Demo video: https://youtu.be/wZDAvp1cLME

Imagine you're Netflix. You've got users all around the world, but your actual video files live on a small set of origin servers. You could try to stand up thousands of origin servers around the world, but that quickly falls apart: origin servers need to stay perfectly consistent, they're expensive to operate, and they become bottlenecks when too many users hit them directly.

If every video stream had to come from those few origins, people far from them would see high latency, the origins would get crushed under load, and performance would tank. Content Delivery Networks (CDNs) solve this by pushing cached copies of content out to edge servers worldwide so users are served locally, not from a handful of overloaded origins.

This project implements a complete CDN infrastructure with minimal dependencies, demonstrating the core principles that power modern content delivery:

The architecture

• One DNS server: Routes incoming requests to the optimal edge server
• Seven HTTP servers: Geographically distributed worldwide to serve content
• One origin server: Holds all original content (provided for this project)

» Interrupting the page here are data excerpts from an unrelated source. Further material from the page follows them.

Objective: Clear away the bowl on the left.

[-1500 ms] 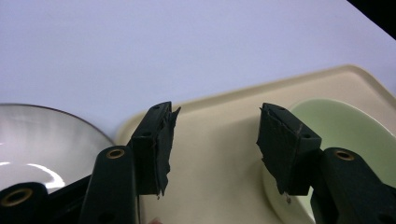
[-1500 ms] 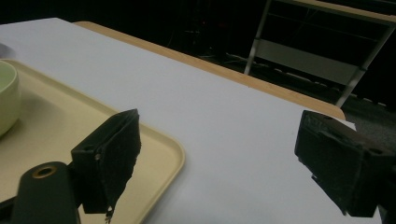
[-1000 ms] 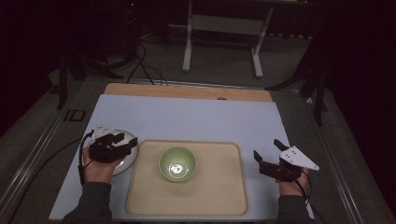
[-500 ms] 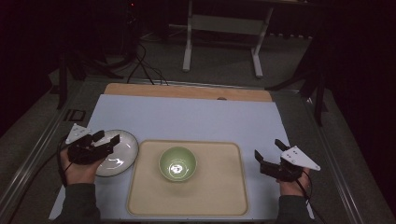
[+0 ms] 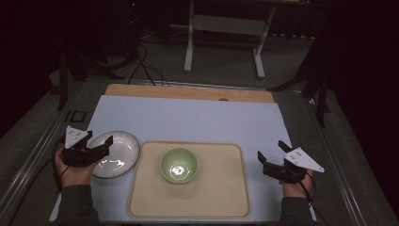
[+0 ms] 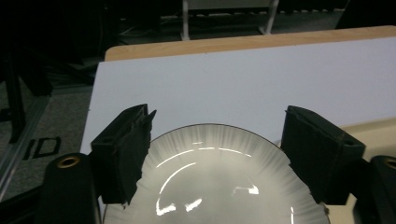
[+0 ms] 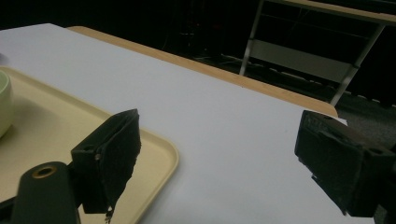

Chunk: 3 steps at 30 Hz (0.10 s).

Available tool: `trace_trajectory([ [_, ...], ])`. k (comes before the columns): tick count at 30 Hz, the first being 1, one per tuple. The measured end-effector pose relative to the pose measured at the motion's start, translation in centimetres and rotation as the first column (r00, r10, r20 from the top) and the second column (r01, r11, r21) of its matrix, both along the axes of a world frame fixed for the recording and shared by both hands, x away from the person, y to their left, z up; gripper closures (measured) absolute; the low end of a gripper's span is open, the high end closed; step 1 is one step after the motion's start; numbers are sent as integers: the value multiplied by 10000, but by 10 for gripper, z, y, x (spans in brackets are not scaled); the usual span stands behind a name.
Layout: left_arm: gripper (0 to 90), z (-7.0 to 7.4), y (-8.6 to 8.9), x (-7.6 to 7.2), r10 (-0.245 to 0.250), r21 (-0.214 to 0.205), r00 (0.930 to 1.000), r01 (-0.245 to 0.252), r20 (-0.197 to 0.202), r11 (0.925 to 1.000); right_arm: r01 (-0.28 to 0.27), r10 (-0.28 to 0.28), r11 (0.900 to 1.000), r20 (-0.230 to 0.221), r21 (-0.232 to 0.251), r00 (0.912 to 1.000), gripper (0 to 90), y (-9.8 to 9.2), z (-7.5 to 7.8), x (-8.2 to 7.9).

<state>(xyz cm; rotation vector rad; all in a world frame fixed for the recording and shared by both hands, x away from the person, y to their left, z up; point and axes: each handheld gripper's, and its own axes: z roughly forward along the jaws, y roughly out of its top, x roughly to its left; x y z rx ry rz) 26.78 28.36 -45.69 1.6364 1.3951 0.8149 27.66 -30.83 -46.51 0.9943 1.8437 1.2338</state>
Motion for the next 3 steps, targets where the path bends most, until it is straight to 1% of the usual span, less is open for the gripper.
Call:
trace_trajectory([
  [3,220,-1,3,-1,100,-176,9999,-101,-28,9998,152,-152,9998,-29,118,9999,138,-3,-1,0],
])
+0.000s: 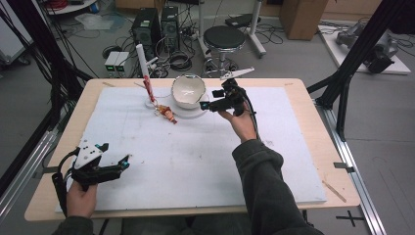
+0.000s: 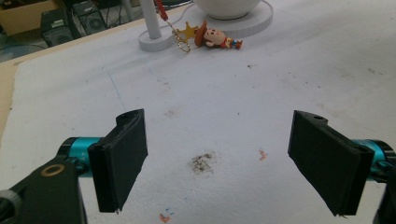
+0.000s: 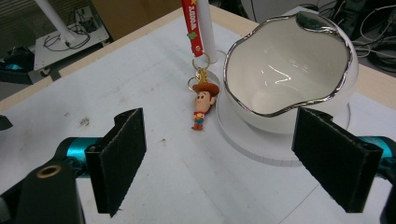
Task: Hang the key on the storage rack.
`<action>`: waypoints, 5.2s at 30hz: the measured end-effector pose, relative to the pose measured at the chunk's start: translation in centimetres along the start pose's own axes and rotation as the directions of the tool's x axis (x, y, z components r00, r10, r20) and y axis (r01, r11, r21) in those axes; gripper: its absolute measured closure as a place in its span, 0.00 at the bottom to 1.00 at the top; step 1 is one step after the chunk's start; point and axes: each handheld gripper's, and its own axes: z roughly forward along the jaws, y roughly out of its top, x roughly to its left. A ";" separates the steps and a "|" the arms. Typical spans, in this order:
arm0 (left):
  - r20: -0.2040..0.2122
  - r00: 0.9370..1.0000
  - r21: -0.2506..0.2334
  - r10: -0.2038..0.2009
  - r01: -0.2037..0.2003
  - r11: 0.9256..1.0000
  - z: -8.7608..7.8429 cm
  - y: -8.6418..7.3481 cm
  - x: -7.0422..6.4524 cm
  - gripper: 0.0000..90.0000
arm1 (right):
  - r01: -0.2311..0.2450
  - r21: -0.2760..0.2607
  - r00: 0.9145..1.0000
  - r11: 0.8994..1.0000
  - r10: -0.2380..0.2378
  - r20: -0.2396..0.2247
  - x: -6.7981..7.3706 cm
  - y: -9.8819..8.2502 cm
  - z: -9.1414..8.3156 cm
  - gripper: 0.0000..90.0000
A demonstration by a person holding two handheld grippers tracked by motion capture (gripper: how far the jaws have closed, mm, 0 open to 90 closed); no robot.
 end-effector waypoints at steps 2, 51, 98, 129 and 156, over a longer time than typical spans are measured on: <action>0.000 1.000 0.001 -0.001 0.001 1.000 0.0 0.0 0.0 0.22 | -0.001 -0.005 1.000 1.000 0.001 0.000 0.0 -0.1 -0.3 0.18; -0.002 1.000 0.005 -0.008 0.008 1.000 0.2 0.0 0.0 0.22 | -0.006 -0.026 0.997 1.000 0.008 0.074 -1.2 -5.7 -6.8 0.14; 0.028 1.000 0.024 -0.008 0.007 1.000 0.6 0.0 -0.2 0.22 | 0.028 -0.036 0.990 0.999 -0.022 0.139 0.5 -10.9 -11.1 0.14; 0.048 0.999 0.026 -0.006 0.004 1.000 0.5 -0.2 -0.4 0.22 | 0.034 -0.053 0.980 0.998 -0.023 0.198 1.4 -15.3 -14.0 0.13; 0.077 0.997 0.022 0.003 -0.005 1.000 0.3 -0.4 -0.6 0.22 | 0.008 -0.070 0.975 0.997 0.008 0.221 2.7 -18.4 -16.2 0.13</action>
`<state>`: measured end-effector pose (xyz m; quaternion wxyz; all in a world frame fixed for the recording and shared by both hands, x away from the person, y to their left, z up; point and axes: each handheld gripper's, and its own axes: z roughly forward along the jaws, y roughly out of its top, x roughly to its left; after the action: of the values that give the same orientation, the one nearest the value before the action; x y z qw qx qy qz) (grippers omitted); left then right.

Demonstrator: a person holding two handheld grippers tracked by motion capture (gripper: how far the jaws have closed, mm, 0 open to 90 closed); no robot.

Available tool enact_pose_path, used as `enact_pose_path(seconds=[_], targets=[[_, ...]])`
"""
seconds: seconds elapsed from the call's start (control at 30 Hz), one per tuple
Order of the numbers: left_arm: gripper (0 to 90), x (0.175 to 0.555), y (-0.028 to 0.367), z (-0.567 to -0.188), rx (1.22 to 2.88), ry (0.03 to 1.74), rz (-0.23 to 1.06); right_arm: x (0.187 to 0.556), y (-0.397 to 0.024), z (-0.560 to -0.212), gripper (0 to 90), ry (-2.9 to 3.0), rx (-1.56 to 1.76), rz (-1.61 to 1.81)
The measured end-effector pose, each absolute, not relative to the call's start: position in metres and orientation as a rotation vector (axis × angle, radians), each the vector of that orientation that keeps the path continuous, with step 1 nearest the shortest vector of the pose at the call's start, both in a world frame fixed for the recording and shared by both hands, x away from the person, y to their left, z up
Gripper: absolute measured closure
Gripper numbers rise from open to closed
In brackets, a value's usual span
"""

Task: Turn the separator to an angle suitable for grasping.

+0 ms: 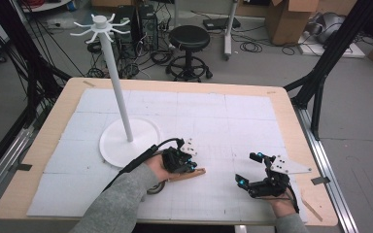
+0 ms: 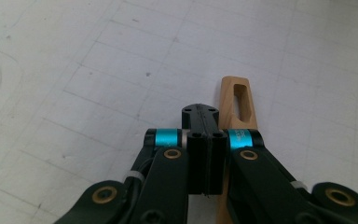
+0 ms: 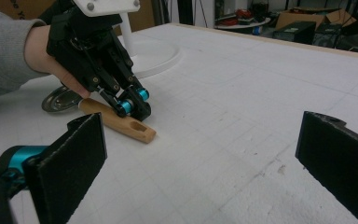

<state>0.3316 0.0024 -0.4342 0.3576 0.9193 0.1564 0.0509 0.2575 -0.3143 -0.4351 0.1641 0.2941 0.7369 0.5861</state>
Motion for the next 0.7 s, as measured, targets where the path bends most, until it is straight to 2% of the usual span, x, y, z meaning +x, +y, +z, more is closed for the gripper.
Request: enact_pose_path(seconds=[0.7], targets=[[89.7,0.3274,0.0011,-0.4334,2.37,0.371,0.115,0.2569,-0.3147,-0.435,0.9,2.096,0.845,1.674]])
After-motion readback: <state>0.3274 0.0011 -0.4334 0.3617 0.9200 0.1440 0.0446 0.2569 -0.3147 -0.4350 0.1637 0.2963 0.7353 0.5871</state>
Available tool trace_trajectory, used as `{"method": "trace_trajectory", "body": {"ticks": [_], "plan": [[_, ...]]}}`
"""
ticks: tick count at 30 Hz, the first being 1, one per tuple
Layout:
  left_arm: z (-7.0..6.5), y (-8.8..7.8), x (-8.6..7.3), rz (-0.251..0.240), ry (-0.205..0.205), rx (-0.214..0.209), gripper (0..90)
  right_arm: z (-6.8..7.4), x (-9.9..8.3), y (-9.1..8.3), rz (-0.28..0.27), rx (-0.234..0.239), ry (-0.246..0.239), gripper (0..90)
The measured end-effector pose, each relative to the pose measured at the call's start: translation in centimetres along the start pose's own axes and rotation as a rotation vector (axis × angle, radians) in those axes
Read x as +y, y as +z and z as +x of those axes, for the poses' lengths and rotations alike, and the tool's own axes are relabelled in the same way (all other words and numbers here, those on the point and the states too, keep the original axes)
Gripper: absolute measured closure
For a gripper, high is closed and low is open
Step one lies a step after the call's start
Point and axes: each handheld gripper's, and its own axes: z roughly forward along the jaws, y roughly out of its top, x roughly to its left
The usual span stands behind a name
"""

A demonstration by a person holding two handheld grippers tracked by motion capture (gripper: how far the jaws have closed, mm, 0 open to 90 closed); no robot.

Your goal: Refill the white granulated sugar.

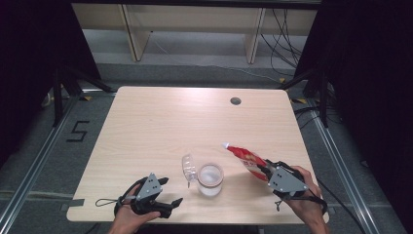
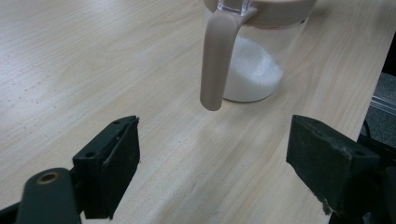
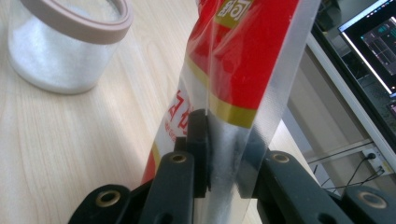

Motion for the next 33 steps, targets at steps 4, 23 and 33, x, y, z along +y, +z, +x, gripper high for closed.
{"method": "trace_trajectory", "body": {"ticks": [4, 23, 33], "plan": [[0.0, 0.0, 0.0, 0.006, -0.008, 0.001, 17.0, -0.2, -0.4, -0.1, -0.014, -0.002, 0.041, 80.0], [0.1, -0.1, 0.0, 0.008, 0.017, 0.009, 17.0, -1.4, -4.4, -2.0, -0.041, -0.05, 0.315, 79.6], [0.0, 0.0, -0.1, 0.005, -0.013, 0.009, 17.0, -1.3, -5.8, -2.8, -0.022, -0.076, 0.386, 78.8]]}}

When a client requests content, they first query the DNS server, which determines their location and directs them to the nearest HTTP server via DNS. That edge server either serves cached content immediately or fetches it from the origin and caches it for future requests.

The constraints

To simulate real-world tradeoffs, strict limits were imposed:

• 20 MB total cache per server (disk + memory combined)
• Content popularity follows a Zipfian distribution (a few items are very popular, most are rarely accessed)
• Goal: Minimize average download time across all requests

The implementation

The solution employs a multi-tiered caching strategy:

1. 13 MB of popular content is pre-deployed to each edge server's disk during setup
2. An additional 18.5 MB in-memory cache holds frequently accessed items for instant retrieval
3. 7 MB of additional content is downloaded by each server at startup to round out the cache
4. Geolocation-based routing uses MaxMind's GeoIP service to map clients to optimal servers

The DNS server is multi-threaded and caches location lookups to minimize latency. Each HTTP server implements a two-tier cache: check memory first, fall back to disk, and only then fetch from origin.

A user in Tokyo gets routed to the Tokyo edge server. A user in Boston gets routed to the Boston server. This geographic optimization dramatically reduces latency. (Even with light-speed transmission in fiber optic cables, intercontinental distances create noticeable delays.)

Building this system required juggling:

• DNS protocol implementation and query handling
• HTTP server design with intelligent caching policies
• Deployment automation across distributed cloud infrastructure
• Performance optimization under strict memory constraints
• Cache eviction strategies based on content popularity

The result is a working CDN that demonstrates how services we use daily, streaming video, downloading software updates, browsing the web, are delivered efficiently across a global infrastructure.